2022-12-09T11:03:10.910Z


Hergé created the work in Chinese ink in 1942, which will go on sale in February, for the third album in the series on the young reporter


It is not just any illustration.

The original drawing for the third edition of the

Tintin in America

album , which shows the young reporter tied to a wooden post, will be auctioned on February 10 next year at the Artcurial house in Paris.

The work, made in Chinese ink by the Belgian draftsman Hergé in 1942, is valued at between 2.2 and 3.2 million euros.
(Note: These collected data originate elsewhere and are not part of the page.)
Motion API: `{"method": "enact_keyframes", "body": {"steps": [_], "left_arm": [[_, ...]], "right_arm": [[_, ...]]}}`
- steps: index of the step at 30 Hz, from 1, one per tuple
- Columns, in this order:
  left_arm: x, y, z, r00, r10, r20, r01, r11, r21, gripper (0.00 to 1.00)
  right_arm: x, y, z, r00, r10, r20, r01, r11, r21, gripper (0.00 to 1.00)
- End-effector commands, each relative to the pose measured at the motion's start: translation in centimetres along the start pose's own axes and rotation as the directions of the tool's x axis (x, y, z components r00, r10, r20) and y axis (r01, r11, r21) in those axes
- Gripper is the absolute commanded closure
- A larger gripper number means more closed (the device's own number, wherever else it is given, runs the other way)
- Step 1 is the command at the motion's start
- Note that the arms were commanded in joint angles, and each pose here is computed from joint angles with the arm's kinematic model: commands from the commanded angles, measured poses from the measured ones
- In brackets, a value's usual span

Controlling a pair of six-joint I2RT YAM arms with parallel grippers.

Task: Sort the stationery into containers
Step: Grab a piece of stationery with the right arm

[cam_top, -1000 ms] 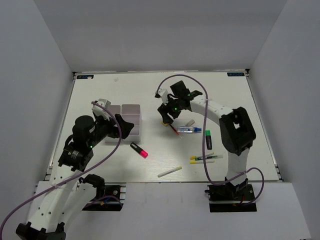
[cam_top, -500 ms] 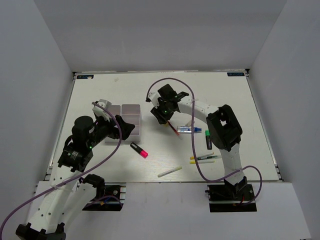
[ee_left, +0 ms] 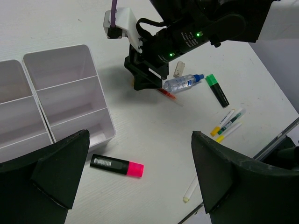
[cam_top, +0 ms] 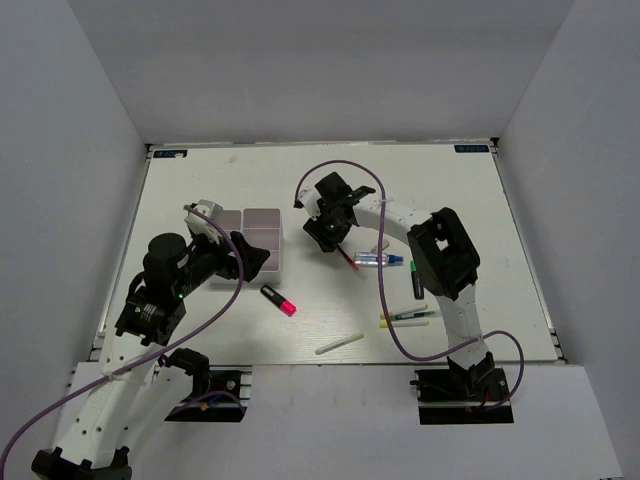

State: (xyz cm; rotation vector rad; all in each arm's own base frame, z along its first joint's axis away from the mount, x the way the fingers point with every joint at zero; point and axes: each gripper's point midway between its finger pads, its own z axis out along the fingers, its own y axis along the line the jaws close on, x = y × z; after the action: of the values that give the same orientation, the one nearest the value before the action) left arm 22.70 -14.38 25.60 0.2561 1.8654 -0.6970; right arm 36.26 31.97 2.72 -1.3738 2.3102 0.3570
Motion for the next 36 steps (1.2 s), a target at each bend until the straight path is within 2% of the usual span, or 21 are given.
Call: {"method": "enact_keyframes", "body": {"steps": [1,6,16,18,25,33,36], "left_arm": [[-0.2,-0.3,-0.1,1.000,0.020,0.013,-0.020,1.000,0.018,0.00],[-0.2,-0.3,-0.1,1.000,0.020,0.013,-0.020,1.000,0.018,0.00],[-0.2,-0.3,-0.1,1.000,0.020,0.013,-0.020,1.000,0.018,0.00],[-0.2,-0.3,-0.1,1.000,0.020,0.013,-0.020,1.000,0.018,0.00],[-0.4,-0.4,-0.3,1.000,0.022,0.021,-0.023,1.000,0.020,0.00],[-0.4,-0.4,-0.3,1.000,0.022,0.021,-0.023,1.000,0.020,0.00],[-0.4,-0.4,-0.3,1.000,0.022,0.021,-0.023,1.000,0.020,0.00]], "right_arm": [[0.3,0.3,0.4,1.000,-0.006,-0.014,0.006,1.000,-0.004,0.45],[1.0,0.4,0.4,0.999,-0.025,-0.028,0.025,1.000,0.006,0.52],[0.9,1.6,1.1,0.993,-0.116,-0.029,0.116,0.993,-0.004,0.42],[0.9,1.9,1.1,0.991,-0.127,-0.031,0.126,0.992,-0.015,0.42],[1.3,2.3,1.0,0.991,-0.129,-0.045,0.128,0.992,-0.024,0.53],[2.5,2.3,0.4,0.990,-0.125,-0.072,0.124,0.992,-0.010,0.53],[3.3,2.1,0.1,0.989,-0.126,-0.082,0.126,0.992,0.002,0.50]]}}
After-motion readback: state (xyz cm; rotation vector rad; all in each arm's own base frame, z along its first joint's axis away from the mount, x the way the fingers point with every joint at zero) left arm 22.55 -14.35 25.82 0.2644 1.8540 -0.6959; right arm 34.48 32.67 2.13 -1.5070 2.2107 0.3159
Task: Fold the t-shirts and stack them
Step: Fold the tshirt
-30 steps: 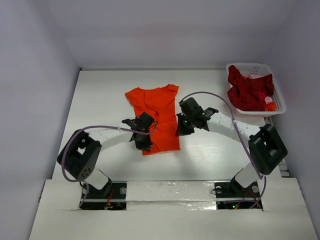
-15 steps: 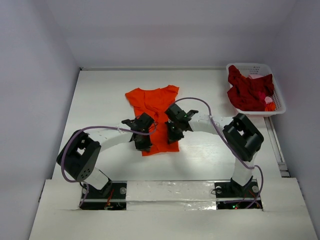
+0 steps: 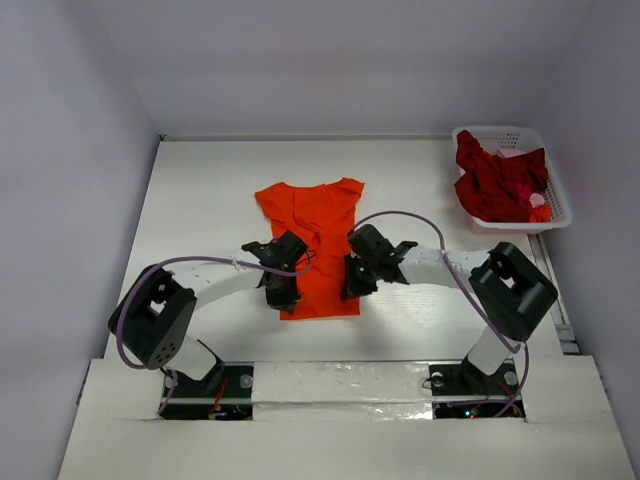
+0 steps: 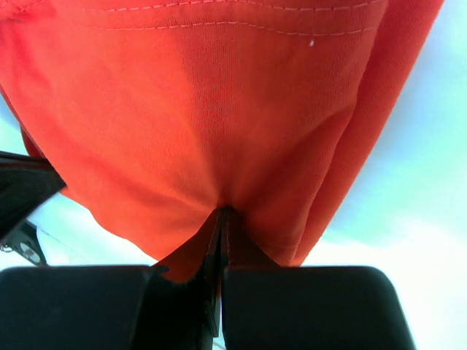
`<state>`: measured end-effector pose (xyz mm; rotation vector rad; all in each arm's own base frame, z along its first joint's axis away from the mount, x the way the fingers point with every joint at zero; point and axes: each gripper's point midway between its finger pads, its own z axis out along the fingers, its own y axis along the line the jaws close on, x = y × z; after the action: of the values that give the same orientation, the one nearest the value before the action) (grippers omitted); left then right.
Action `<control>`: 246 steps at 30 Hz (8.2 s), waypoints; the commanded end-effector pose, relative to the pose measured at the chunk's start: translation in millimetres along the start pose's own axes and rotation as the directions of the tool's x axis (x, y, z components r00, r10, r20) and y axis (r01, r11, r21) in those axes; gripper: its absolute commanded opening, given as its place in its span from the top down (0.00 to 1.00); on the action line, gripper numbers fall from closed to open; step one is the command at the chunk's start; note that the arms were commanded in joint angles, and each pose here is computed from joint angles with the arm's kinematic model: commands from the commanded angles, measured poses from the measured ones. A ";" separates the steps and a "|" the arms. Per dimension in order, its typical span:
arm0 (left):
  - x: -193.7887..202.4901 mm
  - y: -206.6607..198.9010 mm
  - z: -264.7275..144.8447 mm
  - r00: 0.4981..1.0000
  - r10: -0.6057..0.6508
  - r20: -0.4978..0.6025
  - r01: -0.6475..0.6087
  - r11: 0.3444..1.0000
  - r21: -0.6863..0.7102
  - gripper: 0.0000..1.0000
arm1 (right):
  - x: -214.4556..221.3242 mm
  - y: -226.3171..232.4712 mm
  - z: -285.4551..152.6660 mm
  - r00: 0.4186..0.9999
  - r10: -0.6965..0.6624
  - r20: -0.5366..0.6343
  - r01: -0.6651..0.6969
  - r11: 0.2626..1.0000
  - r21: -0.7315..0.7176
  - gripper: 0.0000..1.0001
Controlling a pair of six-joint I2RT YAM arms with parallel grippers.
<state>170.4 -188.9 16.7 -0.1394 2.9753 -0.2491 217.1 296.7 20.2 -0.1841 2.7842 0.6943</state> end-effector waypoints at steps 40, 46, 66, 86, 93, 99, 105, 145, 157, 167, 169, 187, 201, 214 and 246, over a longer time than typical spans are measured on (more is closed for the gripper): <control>31.0 -20.8 -65.6 0.992 0.126 0.020 -0.125 0.991 -0.044 0.68 | 50.1 -34.0 -71.1 0.999 0.044 0.019 -0.047 0.990 0.134 0.86; -10.5 -43.5 -110.9 0.974 0.099 0.205 -0.099 0.995 -0.007 0.28 | 7.5 -12.9 -119.4 0.982 -0.014 0.187 -0.010 0.992 0.124 0.15; -302.0 -9.6 -93.5 0.795 -0.257 0.550 0.205 0.966 0.155 0.36 | -255.0 -79.0 -136.5 0.890 0.106 0.444 -0.172 0.979 0.112 0.18; -311.4 14.1 -20.3 0.854 -0.317 0.413 0.255 0.946 0.199 0.47 | -300.5 -124.2 -72.2 0.900 0.236 0.367 -0.266 0.964 0.033 0.24; -312.7 12.0 -21.3 0.861 -0.312 0.403 0.251 0.947 0.198 0.48 | -300.1 -129.8 -58.9 0.904 0.247 0.350 -0.276 0.960 0.036 0.24; -312.0 8.1 -21.4 0.868 -0.308 0.389 0.241 0.947 0.213 0.48 | -295.1 -133.4 -47.9 0.909 0.257 0.329 -0.283 0.958 0.033 0.24; -312.4 11.2 -19.2 0.868 -0.317 0.382 0.250 0.944 0.217 0.49 | -287.8 -134.8 -39.1 0.909 0.274 0.314 -0.294 0.956 0.017 0.24; -321.6 12.3 -41.9 0.857 -0.327 0.398 0.247 0.939 0.239 0.51 | -259.5 -131.9 -25.0 0.894 0.369 0.256 -0.371 0.928 -0.041 0.52; -318.9 16.2 -41.6 0.859 -0.329 0.392 0.249 0.938 0.241 0.51 | -267.9 -132.7 -28.2 0.893 0.357 0.273 -0.363 0.931 -0.028 0.47; -315.3 15.8 -44.9 0.861 -0.326 0.390 0.244 0.938 0.245 0.52 | -278.1 -134.8 -30.2 0.891 0.347 0.293 -0.360 0.933 -0.012 0.50; -314.2 16.2 -45.1 0.861 -0.324 0.391 0.243 0.939 0.245 0.52 | -278.4 -136.3 -29.2 0.890 0.348 0.294 -0.362 0.932 -0.005 0.53; -311.4 18.0 -44.0 0.863 -0.325 0.388 0.247 0.939 0.237 0.52 | -279.3 -138.8 -26.7 0.885 0.363 0.290 -0.381 0.925 0.006 1.00; -292.1 24.4 -3.8 0.874 -0.357 0.331 0.279 0.924 0.262 0.50 | -277.5 -137.6 -27.0 0.887 0.362 0.285 -0.378 0.926 0.001 1.00; -309.3 26.4 17.7 0.848 -0.418 0.324 0.310 0.889 0.335 0.55 | -278.0 -135.1 -31.3 0.894 0.345 0.286 -0.360 0.933 -0.002 1.00; -285.5 32.1 38.6 0.880 -0.411 0.239 0.339 0.895 0.291 0.78 | -283.8 -130.5 -36.4 0.892 0.344 0.293 -0.356 0.935 -0.014 1.00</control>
<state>470.5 -138.3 30.7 -0.6555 2.5012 -0.6224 495.5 176.4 56.4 0.4431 2.6046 0.6565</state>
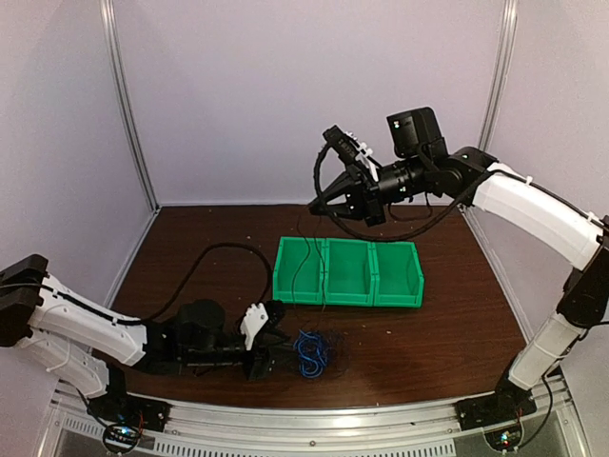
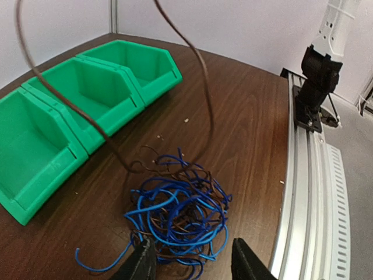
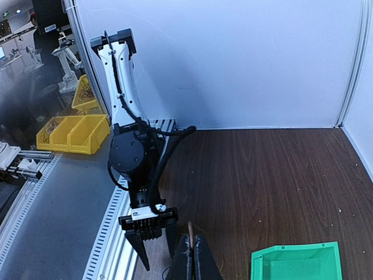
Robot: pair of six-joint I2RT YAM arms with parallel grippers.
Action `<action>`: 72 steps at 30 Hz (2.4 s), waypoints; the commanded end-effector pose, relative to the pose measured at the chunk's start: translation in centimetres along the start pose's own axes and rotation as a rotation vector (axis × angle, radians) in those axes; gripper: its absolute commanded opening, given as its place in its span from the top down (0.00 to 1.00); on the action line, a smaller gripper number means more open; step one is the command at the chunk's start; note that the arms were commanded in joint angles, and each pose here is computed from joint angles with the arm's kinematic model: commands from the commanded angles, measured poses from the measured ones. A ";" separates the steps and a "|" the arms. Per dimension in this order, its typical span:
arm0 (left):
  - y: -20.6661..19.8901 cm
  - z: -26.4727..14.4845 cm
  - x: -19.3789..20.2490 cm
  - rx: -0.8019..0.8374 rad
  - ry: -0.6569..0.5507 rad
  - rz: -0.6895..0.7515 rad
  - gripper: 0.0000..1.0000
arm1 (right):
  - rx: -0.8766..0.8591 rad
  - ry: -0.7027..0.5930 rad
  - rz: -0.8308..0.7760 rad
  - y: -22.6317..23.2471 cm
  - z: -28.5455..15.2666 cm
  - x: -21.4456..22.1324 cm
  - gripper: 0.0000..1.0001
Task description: Untangle the cables
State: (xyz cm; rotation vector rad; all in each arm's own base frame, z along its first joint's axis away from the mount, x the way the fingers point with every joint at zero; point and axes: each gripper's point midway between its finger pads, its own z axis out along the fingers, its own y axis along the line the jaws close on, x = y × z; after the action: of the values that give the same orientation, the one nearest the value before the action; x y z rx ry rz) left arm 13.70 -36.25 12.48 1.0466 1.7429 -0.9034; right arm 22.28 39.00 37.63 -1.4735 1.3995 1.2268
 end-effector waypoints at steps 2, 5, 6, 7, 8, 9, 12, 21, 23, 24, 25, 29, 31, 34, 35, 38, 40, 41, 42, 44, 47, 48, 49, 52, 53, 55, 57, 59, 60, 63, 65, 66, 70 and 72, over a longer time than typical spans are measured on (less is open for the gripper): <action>0.3 1.6 0.7 -0.035 0.036 0.031 0.54 | 0.028 -0.028 -0.016 -0.9 0.3 -1.3 1.00; 1.0 2.2 0.1 -0.079 -0.001 0.061 0.46 | 0.026 -0.027 -0.010 -0.8 0.3 -1.3 1.00; 1.1 2.5 -0.2 -0.088 -0.017 0.075 0.44 | 0.025 -0.026 -0.010 -0.8 0.3 -1.2 1.00; 1.3 2.8 -0.5 -0.098 -0.031 0.088 0.43 | 0.025 -0.023 -0.008 -0.8 0.3 -1.1 1.00; 1.5 3.2 -0.7 -0.114 -0.040 0.101 0.42 | 0.026 -0.022 -0.009 -0.8 0.3 -1.0 1.00; 1.7 3.6 -1.1 -0.128 -0.051 0.112 0.42 | 0.025 -0.021 -0.009 -0.7 0.3 -1.0 1.00; 1.7 5.0 -1.9 -0.129 -0.084 0.156 0.42 | 0.017 -0.023 -0.005 -0.5 0.3 -1.1 1.00; 2.1 8.3 0.7 -0.133 0.015 0.262 0.77 | 0.026 -0.038 -0.056 0.0 -1.1 -3.1 1.00; 2.1 8.1 1.5 -0.130 0.036 0.270 0.85 | 0.043 -0.056 -0.086 -0.1 -2.1 -4.6 1.00; 2.2 8.1 1.8 -0.129 0.049 0.292 0.89 | 0.056 -0.077 -0.113 0.0 -3.0 -6.0 1.00; 2.2 8.1 2.0 -0.131 0.061 0.305 0.93 | 0.066 -0.095 -0.132 0.0 -3.8 -7.1 1.00; 2.5 7.9 2.9 -0.136 0.111 0.329 0.96 | 0.129 -0.166 -0.253 0.8 -7.6 -12.5 1.00; 2.6 7.4 3.5 -0.139 0.134 0.335 0.97 | 0.173 -0.198 -0.328 1.9 -10.0 -14.9 1.00; 3.0 6.5 4.2 -0.156 0.165 0.335 0.97 | 0.225 -0.222 -0.384 2.8 -12.7 -16.6 1.00; 3.1 6.2 4.3 -0.161 0.172 0.332 0.98 | 0.239 -0.229 -0.395 2.9 -13.6 -17.0 1.00; 3.5 5.2 5.2 -0.180 0.203 0.322 1.00 | 0.259 -0.280 -0.392 3.3 -16.6 -18.4 1.00; 3.7 4.7 5.7 -0.190 0.225 0.312 1.00 | 0.251 -0.305 -0.407 4.0 -17.8 -19.1 1.00; 3.8 4.4 6.0 -0.193 0.237 0.304 1.00 | 0.255 -0.310 -0.415 4.4 -18.2 -19.3 1.00; 3.9 4.1 6.1 -0.196 0.245 0.300 1.00 | 0.256 -0.314 -0.422 4.8 -18.4 -19.5 1.00; 4.0 3.4 6.6 -0.205 0.259 0.261 1.00 | 0.254 -0.325 -0.426 5.4 -18.8 -19.8 1.00; 4.3 2.1 7.4 -0.226 0.279 0.219 1.00 | 0.289 -0.343 -0.450 5.8 -20.2 -20.6 1.00; 4.5 1.4 8.0 -0.233 0.290 0.205 1.00 | 0.317 -0.348 -0.461 5.7 -20.8 -20.9 1.00; 4.7 0.9 8.3 -0.245 0.293 0.191 1.00 | 0.347 -0.355 -0.469 5.5 -21.5 -21.3 1.00; 5.1 -0.7 8.8 -0.275 0.289 0.152 1.00 | 0.393 -0.381 -0.477 4.9 -23.3 -22.1 1.00; 5.3 -1.2 8.9 -0.288 0.288 0.145 1.00 | 0.397 -0.391 -0.462 4.5 -23.7 -22.2 1.00; 5.7 -2.0 9.0 -0.312 0.284 0.132 1.00 | 0.388 -0.398 -0.420 3.4 -23.7 -21.8 1.00; 6.0 -2.6 8.9 -0.330 0.277 0.128 1.00 | 0.368 -0.387 -0.370 2.3 -23.1 -20.4 1.00; 5.8 -2.9 8.0 -0.325 0.244 0.126 0.94 | 0.323 -0.378 -0.286 1.1 -21.7 -18.1 1.00; 5.7 -3.0 7.5 -0.319 0.229 0.127 0.93 | 0.299 -0.365 -0.243 0.6 -20.6 -16.6 1.00; 5.3 -3.2 5.6 -0.309 0.177 0.132 0.87 | 0.226 -0.281 -0.125 -0.4 -15.4 -10.8 1.00; 5.2 -3.3 4.3 -0.305 0.140 0.142 0.82 | 0.164 -0.219 -0.064 0.2 -12.2 -7.4 1.00; 5.2 -3.4 3.6 -0.310 0.120 0.146 0.78 | 0.135 -0.202 -0.038 0.5 -11.1 -6.2 1.00; 4.7 -2.8 0.9 -0.300 0.050 0.190 0.61 | 0.071 -0.211 -0.013 0.9 -9.7 -6.4 1.00; 4.4 -2.0 -1.3 -0.297 0.006 0.211 0.56 | 0.065 -0.227 -0.045 1.1 -9.8 -8.0 1.00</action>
State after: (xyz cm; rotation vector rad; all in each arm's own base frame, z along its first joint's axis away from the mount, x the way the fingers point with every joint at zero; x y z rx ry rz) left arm 16.35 -30.40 9.04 1.0541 1.8093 -0.4567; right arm 23.65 31.68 43.88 -1.2582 1.3796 1.3138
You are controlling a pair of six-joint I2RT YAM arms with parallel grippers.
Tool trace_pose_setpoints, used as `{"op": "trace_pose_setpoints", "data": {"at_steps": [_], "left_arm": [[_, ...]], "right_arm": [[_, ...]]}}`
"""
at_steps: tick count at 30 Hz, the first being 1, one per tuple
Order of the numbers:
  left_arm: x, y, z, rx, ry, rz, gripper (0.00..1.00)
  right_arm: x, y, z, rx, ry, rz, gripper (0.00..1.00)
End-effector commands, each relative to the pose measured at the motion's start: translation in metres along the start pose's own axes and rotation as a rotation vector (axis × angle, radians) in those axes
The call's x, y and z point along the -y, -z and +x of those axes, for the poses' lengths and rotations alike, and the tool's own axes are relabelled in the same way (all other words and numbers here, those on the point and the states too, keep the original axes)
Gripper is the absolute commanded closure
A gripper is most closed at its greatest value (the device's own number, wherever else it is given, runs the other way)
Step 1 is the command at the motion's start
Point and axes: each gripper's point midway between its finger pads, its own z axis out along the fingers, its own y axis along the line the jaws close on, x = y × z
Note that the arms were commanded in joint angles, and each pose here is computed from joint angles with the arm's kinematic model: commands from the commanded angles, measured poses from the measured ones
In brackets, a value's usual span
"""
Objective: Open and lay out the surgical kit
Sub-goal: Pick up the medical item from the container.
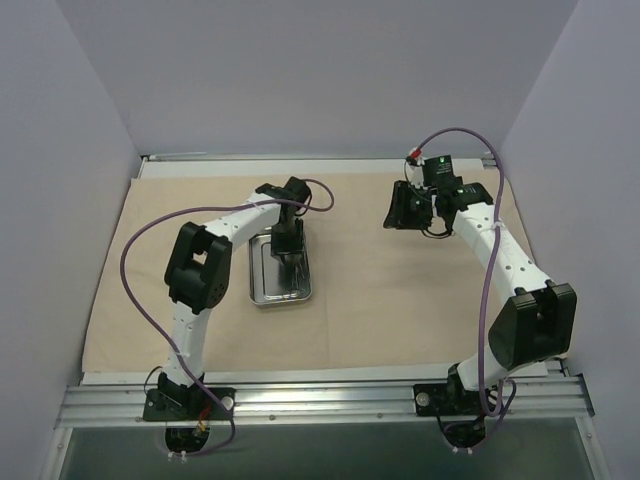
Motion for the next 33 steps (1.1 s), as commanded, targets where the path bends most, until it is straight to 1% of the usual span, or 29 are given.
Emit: {"op": "trace_pose_setpoints", "data": {"at_steps": [1,11,16,17,18,19,21,23,26,28,33], "left_arm": [[-0.004,-0.008,0.008,-0.012,-0.003,-0.048,0.57],[-0.010,-0.028,0.016,-0.047,-0.013,-0.082,0.57],[-0.022,-0.037,0.024,-0.074,-0.022,-0.132,0.58],[-0.024,-0.044,0.029,-0.095,-0.028,-0.144,0.60],[-0.025,-0.049,0.032,-0.105,-0.038,-0.147,0.74],[-0.025,-0.052,0.034,-0.110,-0.040,-0.141,0.80],[-0.027,-0.061,0.040,-0.126,-0.046,-0.136,0.88],[-0.027,-0.063,0.040,-0.132,-0.048,-0.124,0.90],[-0.026,-0.061,0.035,-0.118,-0.060,-0.112,0.97],[-0.025,-0.053,0.028,-0.107,-0.080,-0.108,0.98],[-0.020,-0.013,0.004,-0.026,-0.100,-0.056,0.98]], "right_arm": [[-0.003,0.016,0.001,0.021,0.016,-0.023,0.65],[0.000,0.015,0.004,0.013,0.013,-0.020,0.65],[0.000,0.013,0.003,0.009,0.014,-0.023,0.65],[0.000,0.013,0.002,0.011,0.013,-0.023,0.65],[0.000,0.013,0.002,0.011,0.014,-0.023,0.65],[0.000,0.012,0.002,0.011,0.014,-0.023,0.65],[0.001,0.012,0.001,0.010,0.018,-0.020,0.65],[0.003,0.012,0.001,0.009,0.026,-0.007,0.65],[0.005,0.011,-0.001,0.007,0.034,0.003,0.65],[0.005,0.011,-0.001,0.006,0.034,0.004,0.66],[-0.002,0.005,-0.007,0.009,0.030,-0.015,0.67]]}}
Auctions of drawings by Georges Remi,

Hergé

(1907-1983) usually generate a lot of expectation among

tintinophiles

.

The record price for now is held by the original cover of the fifth album in the saga,

El loto azul

, a 1936 watercolor acquired by a collector for 3.1 million euros in 2021.

Original drawing by Hergé for the album 'The blue lotus'.HERGÉ / MOULINSART

Hergé's works have become true objects of worship.

One of the forerunners of the comic, "he exerted an enormous influence on most of the creators who followed him," notes Philippe Goddin, one of his biographers and general secretary of the Hergé Foundation until 1999, by email.

"It's very rare to find a Tintin album cover on the market," adds Éric Leroy, comics expert at auction house Artcurial.

The one for sale, drawn for the color reissue of

Tintin in America

(1946), provokes some intrigue.

In the foreground is an angry Amerindian who, with his back to Tintin, points at him with one hand while clutching a tomahawk with the other.

A few meters away, two natives observe the scene and Snowy, the young reporter's dog, hides behind his owner.

Although it only represents a part of the story, the drawing reveals the way in which Hergé worked.

The artist did not travel to the United States until the 1970s, but his personal archives show that he felt a great fascination for that country.

In fact, he sent almost all of his heroes to that faraway territory, including Totor,

Tintin's precursor

boy scout .

Fascination for native peoples

In order to try to represent the cities, daily scenes and landscapes of the country more correctly, the Belgian immersed himself in the news that reached Europe.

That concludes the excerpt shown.